Please show every line in the entries below that includes the word "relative".

--- Task data ---

· · · · · · ·

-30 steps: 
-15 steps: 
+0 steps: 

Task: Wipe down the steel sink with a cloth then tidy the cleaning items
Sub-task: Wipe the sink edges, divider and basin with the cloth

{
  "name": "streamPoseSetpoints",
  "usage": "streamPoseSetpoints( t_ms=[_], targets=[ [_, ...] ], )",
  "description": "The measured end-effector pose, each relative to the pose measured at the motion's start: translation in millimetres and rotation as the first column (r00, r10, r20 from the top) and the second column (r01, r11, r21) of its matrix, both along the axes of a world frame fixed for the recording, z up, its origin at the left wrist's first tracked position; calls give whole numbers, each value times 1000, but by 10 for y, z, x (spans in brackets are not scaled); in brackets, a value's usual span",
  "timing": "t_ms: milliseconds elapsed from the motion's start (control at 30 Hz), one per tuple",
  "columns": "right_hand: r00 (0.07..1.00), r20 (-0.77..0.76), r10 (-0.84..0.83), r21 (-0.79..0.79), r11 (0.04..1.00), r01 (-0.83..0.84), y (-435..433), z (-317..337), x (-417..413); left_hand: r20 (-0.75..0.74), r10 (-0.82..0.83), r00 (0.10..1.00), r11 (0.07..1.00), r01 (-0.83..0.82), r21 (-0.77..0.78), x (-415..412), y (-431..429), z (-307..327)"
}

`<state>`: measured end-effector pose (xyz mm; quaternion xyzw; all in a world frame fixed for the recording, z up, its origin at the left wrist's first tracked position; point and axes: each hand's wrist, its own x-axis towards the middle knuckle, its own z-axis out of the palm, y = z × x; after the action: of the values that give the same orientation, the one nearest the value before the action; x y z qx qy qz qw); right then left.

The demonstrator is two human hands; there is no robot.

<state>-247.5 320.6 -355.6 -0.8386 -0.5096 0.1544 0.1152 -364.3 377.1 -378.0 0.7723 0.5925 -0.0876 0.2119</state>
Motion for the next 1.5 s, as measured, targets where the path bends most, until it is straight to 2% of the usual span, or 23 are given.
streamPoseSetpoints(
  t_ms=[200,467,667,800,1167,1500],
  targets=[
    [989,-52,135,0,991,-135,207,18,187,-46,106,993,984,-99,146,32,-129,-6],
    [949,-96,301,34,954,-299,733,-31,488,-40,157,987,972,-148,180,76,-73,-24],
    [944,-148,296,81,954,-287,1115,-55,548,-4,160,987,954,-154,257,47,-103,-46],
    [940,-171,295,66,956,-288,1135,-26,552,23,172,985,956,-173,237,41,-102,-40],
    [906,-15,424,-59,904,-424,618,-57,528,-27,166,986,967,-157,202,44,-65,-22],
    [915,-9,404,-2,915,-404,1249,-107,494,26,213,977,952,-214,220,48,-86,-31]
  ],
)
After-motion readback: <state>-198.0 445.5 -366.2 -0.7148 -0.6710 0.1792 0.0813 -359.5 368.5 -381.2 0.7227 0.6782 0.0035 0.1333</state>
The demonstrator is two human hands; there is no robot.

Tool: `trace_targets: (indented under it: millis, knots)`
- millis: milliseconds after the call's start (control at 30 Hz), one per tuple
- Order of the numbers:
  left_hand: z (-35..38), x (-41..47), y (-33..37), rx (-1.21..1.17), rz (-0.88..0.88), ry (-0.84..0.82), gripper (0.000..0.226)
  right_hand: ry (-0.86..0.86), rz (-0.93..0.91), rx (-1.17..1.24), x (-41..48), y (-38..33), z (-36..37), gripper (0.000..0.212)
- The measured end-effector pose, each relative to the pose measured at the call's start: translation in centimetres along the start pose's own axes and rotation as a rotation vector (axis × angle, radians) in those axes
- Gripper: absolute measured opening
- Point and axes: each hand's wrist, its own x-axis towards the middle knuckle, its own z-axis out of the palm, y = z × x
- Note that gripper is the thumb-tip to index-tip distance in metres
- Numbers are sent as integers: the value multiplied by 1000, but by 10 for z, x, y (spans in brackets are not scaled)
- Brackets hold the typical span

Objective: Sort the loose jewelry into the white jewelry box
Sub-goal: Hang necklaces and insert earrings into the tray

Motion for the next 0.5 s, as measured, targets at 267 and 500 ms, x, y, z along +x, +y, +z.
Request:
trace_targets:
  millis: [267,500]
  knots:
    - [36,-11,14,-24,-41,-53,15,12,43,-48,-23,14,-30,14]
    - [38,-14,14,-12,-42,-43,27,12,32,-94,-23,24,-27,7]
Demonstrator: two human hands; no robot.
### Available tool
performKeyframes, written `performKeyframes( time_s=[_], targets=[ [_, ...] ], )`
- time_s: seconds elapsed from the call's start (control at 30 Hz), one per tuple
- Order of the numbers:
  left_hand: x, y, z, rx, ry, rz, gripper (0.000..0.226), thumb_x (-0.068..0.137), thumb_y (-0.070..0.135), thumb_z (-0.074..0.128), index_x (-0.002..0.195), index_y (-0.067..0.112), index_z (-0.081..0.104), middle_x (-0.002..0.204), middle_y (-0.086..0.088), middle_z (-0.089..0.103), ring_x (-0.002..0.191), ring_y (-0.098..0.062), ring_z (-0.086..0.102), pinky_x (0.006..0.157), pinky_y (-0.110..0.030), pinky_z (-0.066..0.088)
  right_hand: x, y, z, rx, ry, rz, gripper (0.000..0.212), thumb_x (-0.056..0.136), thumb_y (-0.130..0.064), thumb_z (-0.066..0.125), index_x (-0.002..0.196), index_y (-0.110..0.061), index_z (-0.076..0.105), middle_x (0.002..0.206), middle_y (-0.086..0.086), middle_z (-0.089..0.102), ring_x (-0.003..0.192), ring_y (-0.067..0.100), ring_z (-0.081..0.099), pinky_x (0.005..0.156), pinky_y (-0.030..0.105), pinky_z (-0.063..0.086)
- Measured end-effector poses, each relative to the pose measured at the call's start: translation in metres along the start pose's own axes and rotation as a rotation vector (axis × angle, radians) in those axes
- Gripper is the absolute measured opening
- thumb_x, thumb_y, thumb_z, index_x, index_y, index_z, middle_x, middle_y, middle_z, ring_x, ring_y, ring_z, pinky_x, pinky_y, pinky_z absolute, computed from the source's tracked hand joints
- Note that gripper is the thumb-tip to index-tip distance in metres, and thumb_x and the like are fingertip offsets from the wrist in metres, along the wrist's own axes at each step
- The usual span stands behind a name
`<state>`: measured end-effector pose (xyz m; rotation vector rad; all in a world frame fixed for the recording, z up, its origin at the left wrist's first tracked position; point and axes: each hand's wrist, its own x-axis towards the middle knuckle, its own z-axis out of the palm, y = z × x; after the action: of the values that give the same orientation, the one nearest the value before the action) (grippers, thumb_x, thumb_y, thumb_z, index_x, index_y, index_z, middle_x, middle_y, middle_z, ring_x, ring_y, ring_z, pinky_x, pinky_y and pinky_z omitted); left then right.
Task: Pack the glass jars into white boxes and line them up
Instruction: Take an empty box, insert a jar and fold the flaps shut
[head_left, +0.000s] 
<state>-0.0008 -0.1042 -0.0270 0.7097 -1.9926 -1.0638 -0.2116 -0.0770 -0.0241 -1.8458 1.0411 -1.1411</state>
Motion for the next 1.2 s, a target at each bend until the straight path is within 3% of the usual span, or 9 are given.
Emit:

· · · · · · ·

--- Solution to the exercise ---
  "description": "The measured end-effector pose, each relative to the pose measured at the motion's start: translation in millimetres and rotation as the first column (r00, r10, r20 from the top) and the second column (r01, r11, r21) of its matrix, both along the axes of a world frame fixed for the recording, z up, its origin at the left wrist's first tracked position; calls give whole numbers, each value times 1000, but by 10 for y, z, x (spans in brackets are not scaled); in brackets, a value's usual span",
- The measured end-effector pose, each relative to the pose measured at the call's start: translation in centimetres along the start pose's own axes and rotation as a rotation vector (axis × angle, radians) in those axes
- Measured end-effector poses, each relative to the pose measured at the call's start: translation in metres along the start pose's own axes and rotation as a rotation vector (axis × angle, radians) in those axes

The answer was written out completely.